PROBLEM TO SOLVE | All that should be output is the block of lines below from the line with "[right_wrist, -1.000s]" to the line with "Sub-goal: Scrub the", both included, exactly as written.

____ ENTRIES PROVIDED

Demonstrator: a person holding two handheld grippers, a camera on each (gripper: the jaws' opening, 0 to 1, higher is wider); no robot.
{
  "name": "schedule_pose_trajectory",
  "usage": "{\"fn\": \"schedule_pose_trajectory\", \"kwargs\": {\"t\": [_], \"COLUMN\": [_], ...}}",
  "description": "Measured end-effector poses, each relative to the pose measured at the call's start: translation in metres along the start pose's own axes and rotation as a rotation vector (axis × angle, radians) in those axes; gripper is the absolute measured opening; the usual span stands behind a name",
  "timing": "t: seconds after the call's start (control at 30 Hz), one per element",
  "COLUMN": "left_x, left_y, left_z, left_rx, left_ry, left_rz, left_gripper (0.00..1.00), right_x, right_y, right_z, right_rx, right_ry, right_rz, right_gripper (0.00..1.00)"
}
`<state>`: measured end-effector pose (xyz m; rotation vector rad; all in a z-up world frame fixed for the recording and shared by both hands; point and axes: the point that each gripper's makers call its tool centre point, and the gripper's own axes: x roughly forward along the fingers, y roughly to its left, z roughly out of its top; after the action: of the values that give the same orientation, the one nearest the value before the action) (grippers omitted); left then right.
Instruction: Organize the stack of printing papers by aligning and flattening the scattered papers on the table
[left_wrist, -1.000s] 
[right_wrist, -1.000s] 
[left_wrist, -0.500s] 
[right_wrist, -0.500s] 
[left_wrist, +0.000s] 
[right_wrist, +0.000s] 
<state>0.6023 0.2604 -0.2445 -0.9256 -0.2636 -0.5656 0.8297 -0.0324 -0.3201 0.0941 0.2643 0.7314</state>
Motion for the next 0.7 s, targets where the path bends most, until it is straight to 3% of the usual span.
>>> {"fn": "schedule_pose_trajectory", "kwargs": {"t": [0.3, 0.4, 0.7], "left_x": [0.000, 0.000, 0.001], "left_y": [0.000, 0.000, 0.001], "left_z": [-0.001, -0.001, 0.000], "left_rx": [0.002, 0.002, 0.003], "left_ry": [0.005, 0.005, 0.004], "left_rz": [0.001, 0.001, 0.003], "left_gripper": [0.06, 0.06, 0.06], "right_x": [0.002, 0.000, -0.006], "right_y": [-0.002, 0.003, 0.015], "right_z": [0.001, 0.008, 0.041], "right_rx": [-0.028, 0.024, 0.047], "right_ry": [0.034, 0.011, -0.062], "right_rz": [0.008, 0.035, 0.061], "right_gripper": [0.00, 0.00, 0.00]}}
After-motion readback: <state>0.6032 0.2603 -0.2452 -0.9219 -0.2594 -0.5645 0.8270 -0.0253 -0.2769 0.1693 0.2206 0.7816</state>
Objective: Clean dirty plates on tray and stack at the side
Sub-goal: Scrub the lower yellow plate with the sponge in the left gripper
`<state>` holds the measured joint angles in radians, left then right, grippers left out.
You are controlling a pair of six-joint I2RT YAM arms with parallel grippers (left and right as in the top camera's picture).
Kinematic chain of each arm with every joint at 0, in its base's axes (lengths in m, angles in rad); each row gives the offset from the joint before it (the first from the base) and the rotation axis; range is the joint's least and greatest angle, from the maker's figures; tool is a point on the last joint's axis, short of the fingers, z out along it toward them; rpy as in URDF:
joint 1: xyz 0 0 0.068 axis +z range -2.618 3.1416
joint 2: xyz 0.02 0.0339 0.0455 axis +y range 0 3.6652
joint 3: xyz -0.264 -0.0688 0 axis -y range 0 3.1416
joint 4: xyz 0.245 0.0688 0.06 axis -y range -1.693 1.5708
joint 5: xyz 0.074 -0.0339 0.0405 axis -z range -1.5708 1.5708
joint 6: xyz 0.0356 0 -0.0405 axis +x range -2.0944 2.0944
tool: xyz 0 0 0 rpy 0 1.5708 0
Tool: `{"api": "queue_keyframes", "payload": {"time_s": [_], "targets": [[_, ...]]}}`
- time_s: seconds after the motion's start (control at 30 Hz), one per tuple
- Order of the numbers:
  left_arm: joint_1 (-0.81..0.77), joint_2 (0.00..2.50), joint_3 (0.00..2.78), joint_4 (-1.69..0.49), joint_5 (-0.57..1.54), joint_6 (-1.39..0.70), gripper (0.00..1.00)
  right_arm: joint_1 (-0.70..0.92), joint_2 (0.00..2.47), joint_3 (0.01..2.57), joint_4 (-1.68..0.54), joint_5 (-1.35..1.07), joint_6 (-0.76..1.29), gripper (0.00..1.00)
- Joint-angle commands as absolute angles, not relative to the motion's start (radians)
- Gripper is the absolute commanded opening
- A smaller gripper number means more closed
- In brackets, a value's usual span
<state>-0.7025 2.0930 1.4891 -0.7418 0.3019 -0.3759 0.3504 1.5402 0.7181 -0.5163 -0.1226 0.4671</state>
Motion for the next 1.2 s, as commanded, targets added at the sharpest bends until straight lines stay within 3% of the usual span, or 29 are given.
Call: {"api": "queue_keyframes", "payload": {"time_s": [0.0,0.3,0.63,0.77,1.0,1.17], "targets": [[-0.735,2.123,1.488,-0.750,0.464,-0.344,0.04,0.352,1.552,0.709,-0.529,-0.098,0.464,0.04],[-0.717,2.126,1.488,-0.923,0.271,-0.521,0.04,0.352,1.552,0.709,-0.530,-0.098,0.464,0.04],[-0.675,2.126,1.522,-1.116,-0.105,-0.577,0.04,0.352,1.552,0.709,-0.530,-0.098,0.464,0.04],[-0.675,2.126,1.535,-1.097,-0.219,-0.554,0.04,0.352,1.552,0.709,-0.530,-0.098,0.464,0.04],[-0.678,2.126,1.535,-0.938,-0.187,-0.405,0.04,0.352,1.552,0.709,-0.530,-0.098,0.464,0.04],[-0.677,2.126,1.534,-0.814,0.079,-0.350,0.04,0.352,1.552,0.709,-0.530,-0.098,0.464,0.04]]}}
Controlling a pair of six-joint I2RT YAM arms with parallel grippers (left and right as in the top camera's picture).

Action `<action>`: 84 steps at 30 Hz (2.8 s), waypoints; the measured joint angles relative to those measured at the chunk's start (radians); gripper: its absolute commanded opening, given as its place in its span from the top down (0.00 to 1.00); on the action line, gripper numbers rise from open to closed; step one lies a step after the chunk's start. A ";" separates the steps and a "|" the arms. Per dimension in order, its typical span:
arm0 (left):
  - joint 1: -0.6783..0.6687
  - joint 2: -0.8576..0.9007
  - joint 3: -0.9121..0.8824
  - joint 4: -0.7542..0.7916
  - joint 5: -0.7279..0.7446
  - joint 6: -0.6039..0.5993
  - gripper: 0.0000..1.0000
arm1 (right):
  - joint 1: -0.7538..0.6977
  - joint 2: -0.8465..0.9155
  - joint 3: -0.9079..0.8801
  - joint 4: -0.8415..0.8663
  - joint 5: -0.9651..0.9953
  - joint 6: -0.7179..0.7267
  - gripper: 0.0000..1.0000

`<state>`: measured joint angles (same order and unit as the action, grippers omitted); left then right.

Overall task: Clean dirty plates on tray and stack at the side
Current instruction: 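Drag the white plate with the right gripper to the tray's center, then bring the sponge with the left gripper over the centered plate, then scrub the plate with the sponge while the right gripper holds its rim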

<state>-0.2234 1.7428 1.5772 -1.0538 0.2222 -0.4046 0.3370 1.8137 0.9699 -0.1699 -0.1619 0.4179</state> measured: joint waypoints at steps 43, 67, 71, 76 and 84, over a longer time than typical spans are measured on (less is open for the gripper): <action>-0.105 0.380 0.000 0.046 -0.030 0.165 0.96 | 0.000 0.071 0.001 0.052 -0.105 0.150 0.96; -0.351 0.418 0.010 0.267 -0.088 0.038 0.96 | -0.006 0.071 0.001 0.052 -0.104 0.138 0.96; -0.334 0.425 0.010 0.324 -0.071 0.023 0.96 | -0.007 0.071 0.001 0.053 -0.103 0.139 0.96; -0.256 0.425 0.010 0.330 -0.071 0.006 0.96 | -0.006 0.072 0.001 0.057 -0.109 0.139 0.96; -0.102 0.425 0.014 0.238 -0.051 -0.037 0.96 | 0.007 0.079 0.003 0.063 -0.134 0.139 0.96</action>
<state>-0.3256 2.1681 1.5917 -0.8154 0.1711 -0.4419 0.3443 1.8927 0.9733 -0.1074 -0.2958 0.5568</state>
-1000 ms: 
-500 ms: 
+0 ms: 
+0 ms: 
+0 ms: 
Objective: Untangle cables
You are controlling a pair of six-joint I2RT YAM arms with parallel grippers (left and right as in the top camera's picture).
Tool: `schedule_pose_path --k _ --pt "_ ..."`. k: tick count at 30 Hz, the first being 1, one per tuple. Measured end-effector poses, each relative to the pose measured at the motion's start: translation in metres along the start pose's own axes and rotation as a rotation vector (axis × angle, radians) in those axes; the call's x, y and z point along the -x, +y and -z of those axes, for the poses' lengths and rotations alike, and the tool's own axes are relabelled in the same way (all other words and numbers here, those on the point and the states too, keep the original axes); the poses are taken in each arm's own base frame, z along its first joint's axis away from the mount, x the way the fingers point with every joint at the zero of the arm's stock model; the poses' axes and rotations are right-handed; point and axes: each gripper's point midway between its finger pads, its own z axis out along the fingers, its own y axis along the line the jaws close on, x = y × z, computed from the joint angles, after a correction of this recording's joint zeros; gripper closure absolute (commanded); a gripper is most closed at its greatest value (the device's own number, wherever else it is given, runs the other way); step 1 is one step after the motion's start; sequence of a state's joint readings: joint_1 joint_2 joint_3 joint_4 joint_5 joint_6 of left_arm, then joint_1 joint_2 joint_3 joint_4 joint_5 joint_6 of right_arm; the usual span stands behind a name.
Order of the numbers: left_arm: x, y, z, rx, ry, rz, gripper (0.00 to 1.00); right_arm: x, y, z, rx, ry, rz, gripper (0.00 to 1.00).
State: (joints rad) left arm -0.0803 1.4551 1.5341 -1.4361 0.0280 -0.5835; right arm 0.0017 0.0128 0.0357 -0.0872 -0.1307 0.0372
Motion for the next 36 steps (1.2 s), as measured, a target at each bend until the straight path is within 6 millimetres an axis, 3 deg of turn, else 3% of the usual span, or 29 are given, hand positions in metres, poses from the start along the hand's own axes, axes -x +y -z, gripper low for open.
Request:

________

RESPONSE TO THIS TASK |
[right_wrist, -1.000s] 
[left_wrist, -0.500s] 
[right_wrist, -0.500s] 
[left_wrist, +0.000s] 
[right_wrist, +0.000s] 
<state>0.6023 0.2604 -0.2445 -0.9256 -0.2636 -0.5656 0.8297 -0.0324 -0.3201 0.0941 0.2643 0.7314</state>
Motion for the next 0.7 s, targets where the path bends most, until it is straight to 3% of the usual span.
>>> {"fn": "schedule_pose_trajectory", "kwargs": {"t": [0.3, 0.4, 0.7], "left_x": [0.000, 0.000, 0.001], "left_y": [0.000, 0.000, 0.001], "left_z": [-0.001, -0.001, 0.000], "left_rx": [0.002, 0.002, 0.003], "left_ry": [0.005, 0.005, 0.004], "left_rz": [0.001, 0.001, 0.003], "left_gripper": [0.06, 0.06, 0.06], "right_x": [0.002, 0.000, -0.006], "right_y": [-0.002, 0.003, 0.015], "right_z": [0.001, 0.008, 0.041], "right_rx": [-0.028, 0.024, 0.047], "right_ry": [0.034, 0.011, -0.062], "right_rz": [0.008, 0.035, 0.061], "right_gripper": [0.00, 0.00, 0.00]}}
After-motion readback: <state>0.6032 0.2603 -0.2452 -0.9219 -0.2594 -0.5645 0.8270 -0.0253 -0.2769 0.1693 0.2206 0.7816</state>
Objective: Clean dirty plates on tray and stack at the side
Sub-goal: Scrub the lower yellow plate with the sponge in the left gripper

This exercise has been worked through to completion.